#### WORK TO COMPLETE:
If a line in the entries below includes "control", show that line.

*** Opening AVAILABLE RECORDS ***

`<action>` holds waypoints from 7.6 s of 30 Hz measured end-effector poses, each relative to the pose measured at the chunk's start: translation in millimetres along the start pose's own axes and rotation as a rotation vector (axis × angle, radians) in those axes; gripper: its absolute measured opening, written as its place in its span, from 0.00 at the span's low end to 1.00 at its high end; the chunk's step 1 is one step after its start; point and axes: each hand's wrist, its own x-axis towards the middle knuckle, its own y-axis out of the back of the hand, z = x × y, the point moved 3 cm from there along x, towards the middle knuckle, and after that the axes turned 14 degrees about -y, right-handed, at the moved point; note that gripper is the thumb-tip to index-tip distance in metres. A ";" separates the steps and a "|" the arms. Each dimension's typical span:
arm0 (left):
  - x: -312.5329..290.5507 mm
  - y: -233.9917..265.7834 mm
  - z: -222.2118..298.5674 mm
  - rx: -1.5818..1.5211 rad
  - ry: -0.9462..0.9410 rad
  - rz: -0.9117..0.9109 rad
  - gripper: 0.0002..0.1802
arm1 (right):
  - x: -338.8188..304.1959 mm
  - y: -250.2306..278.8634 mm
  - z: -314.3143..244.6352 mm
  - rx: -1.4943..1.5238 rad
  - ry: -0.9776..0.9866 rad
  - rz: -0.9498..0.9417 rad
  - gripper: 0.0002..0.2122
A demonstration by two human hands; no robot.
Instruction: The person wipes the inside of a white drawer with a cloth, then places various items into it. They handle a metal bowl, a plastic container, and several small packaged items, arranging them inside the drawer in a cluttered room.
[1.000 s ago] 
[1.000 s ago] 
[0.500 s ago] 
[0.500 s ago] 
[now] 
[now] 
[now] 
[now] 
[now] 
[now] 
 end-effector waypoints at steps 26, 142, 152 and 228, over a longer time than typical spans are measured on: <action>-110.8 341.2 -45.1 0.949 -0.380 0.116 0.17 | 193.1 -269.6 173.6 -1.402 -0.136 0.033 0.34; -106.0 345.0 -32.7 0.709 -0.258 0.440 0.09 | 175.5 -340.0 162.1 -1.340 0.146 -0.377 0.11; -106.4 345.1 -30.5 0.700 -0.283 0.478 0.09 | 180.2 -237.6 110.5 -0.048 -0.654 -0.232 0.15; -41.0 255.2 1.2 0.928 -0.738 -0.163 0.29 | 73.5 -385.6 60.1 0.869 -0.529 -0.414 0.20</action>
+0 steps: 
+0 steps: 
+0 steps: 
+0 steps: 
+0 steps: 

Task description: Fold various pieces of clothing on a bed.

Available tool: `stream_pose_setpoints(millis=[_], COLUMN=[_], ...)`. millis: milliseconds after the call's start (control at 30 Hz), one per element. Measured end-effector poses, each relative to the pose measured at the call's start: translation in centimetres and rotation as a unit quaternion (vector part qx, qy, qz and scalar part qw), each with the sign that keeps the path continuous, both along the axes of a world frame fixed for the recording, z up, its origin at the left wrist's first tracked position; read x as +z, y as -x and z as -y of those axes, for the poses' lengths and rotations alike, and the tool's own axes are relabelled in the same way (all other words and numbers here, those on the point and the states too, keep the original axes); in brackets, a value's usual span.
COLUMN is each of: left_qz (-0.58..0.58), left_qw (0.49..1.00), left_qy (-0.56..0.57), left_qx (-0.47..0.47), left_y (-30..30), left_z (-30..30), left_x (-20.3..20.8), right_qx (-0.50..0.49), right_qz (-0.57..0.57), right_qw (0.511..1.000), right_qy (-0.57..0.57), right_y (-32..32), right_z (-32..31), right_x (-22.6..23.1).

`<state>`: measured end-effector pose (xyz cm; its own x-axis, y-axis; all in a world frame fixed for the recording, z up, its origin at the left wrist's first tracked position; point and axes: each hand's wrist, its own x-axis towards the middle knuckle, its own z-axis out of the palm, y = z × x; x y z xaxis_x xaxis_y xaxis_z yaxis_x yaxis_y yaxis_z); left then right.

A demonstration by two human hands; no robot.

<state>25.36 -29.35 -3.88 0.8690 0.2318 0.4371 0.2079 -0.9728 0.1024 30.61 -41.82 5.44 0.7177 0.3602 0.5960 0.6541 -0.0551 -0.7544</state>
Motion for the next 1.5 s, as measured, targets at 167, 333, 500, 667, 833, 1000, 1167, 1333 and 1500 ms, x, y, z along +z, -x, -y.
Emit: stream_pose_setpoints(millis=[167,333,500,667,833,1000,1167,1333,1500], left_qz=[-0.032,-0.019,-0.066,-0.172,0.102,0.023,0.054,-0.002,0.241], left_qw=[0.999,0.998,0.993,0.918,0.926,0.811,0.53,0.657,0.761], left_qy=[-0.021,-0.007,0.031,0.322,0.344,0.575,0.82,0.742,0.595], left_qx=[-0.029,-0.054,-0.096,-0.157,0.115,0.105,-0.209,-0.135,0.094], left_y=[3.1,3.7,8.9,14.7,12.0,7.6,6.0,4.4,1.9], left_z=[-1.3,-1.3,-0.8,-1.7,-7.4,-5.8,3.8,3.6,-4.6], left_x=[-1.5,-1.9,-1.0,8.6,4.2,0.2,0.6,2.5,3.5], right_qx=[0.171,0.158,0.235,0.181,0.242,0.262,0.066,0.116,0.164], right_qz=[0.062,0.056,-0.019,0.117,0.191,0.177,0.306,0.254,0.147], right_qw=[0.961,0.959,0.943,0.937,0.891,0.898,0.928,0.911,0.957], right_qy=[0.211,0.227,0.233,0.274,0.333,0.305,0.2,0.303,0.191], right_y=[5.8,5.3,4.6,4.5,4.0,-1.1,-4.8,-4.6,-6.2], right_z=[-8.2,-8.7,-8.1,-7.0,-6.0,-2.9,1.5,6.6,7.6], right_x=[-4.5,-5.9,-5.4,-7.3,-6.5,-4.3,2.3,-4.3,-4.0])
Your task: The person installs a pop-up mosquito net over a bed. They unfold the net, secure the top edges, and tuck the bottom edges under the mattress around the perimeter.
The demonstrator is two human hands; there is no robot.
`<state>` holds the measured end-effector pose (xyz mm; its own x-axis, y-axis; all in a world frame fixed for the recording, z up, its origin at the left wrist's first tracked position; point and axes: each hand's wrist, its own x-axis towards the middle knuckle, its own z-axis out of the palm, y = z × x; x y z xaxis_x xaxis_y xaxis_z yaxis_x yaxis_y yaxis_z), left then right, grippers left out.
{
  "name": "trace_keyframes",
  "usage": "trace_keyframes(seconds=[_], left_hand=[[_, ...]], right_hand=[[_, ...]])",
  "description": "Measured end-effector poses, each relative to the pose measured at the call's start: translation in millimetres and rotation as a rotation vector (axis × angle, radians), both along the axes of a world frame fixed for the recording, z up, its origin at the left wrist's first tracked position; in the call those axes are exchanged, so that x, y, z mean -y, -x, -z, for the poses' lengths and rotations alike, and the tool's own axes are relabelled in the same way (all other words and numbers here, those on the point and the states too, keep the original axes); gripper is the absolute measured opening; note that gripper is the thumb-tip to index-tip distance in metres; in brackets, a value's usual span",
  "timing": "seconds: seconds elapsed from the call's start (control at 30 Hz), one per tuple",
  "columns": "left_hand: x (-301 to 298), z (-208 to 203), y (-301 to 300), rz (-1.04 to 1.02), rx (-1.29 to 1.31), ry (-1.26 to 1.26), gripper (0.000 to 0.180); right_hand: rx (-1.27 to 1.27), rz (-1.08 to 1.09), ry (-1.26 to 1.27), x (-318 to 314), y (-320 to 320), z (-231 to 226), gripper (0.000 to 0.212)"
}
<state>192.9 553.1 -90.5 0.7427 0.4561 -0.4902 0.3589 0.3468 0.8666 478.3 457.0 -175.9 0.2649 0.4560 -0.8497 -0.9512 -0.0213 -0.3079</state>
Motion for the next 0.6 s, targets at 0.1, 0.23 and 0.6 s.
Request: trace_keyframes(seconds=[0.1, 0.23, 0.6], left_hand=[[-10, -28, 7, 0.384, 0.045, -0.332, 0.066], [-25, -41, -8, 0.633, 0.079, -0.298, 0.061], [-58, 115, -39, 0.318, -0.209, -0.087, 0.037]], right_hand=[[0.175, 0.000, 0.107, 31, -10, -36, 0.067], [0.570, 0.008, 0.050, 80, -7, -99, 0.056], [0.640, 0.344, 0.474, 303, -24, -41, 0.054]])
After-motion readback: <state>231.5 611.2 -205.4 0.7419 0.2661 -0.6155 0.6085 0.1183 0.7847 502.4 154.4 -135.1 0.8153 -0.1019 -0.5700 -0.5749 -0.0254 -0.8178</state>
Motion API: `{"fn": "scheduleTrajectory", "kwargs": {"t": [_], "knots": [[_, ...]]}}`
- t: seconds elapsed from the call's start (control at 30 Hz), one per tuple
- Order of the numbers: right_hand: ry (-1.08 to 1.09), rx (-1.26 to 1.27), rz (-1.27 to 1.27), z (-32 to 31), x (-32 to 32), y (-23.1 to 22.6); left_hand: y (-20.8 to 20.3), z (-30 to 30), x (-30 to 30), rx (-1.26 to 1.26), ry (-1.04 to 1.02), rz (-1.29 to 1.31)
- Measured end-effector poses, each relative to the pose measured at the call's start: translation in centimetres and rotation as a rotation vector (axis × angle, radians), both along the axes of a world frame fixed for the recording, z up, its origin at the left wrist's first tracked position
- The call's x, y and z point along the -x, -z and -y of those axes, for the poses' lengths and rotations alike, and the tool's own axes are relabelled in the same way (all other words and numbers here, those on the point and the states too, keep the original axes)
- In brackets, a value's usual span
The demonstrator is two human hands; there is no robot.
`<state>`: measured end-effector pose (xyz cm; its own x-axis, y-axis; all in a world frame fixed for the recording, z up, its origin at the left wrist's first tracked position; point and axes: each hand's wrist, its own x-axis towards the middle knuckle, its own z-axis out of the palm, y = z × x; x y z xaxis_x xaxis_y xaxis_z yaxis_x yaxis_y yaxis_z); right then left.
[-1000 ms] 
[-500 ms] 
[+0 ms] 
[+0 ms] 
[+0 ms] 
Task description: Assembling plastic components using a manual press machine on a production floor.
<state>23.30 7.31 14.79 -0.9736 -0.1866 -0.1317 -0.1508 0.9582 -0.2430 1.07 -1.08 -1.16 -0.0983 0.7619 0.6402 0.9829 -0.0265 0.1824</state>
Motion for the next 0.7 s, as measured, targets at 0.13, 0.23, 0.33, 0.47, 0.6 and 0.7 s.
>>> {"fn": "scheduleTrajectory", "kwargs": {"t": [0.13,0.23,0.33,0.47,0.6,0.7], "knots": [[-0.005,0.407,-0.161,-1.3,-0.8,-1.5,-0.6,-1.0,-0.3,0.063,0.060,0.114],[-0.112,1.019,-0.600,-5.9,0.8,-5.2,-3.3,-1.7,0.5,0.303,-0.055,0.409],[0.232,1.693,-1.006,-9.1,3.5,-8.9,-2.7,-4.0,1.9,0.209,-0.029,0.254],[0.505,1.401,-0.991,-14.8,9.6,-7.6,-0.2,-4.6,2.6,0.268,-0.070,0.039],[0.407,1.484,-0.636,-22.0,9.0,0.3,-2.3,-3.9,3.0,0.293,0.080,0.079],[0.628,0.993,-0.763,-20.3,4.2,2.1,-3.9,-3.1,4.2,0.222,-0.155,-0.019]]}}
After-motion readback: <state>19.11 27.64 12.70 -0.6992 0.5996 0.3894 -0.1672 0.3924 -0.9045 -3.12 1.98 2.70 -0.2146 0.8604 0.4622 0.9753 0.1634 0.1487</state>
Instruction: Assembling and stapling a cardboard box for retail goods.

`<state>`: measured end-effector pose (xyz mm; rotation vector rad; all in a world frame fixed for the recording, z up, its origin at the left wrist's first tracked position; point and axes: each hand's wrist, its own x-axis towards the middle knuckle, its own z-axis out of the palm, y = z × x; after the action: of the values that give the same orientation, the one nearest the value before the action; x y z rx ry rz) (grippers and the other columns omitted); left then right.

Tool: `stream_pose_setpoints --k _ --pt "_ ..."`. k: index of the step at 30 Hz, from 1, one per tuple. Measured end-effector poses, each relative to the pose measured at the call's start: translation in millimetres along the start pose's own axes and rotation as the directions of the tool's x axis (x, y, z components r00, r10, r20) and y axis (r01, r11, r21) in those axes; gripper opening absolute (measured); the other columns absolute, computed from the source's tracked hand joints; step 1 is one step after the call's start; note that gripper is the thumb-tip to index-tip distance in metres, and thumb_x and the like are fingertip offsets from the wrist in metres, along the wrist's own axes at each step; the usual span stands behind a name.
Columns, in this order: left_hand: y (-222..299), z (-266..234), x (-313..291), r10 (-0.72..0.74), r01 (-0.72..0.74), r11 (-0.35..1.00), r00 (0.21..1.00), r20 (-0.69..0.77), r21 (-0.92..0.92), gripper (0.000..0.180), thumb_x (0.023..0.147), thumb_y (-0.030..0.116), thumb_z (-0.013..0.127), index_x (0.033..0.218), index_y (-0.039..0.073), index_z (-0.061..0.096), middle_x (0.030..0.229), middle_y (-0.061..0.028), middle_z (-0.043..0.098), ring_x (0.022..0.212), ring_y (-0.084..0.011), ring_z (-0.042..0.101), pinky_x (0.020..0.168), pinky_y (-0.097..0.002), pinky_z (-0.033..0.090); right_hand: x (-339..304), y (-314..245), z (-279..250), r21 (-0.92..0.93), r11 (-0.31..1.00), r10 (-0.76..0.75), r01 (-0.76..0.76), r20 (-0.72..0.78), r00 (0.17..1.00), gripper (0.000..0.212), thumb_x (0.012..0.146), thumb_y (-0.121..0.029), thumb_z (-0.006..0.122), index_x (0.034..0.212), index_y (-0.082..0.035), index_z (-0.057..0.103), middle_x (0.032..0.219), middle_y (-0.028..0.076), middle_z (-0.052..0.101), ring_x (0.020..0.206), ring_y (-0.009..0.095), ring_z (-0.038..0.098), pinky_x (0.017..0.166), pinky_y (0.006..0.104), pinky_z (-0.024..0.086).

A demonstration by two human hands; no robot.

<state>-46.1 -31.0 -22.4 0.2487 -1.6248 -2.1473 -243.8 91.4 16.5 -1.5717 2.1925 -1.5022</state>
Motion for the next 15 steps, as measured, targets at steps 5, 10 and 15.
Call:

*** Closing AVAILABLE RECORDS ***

#### OUTPUT OF THE EXERCISE:
Available tool: `stream_pose_setpoints(millis=[_], COLUMN=[_], ...)`. millis: milliseconds after the call's start (control at 30 Hz), one per element. Measured end-effector poses, each relative to the pose measured at the call's start: translation in centimetres and rotation as a unit quaternion (vector part qx, qy, qz and scalar part qw), each with the sign that keeps the path continuous, both along the axes of a world frame fixed for the recording, z up, its origin at the left wrist's first tracked position; read x as +z, y as -x and z as -y of those axes, for the poses' lengths and rotations alike, and the tool's own axes are relabelled in the same way (all other words and numbers here, those on the point and the states too, keep the original axes); in brackets, a value's usual span.
  "timing": "seconds: seconds elapsed from the call's start (control at 30 Hz), one per tuple",
- t: seconds elapsed from the call's start (control at 30 Hz), one per tuple

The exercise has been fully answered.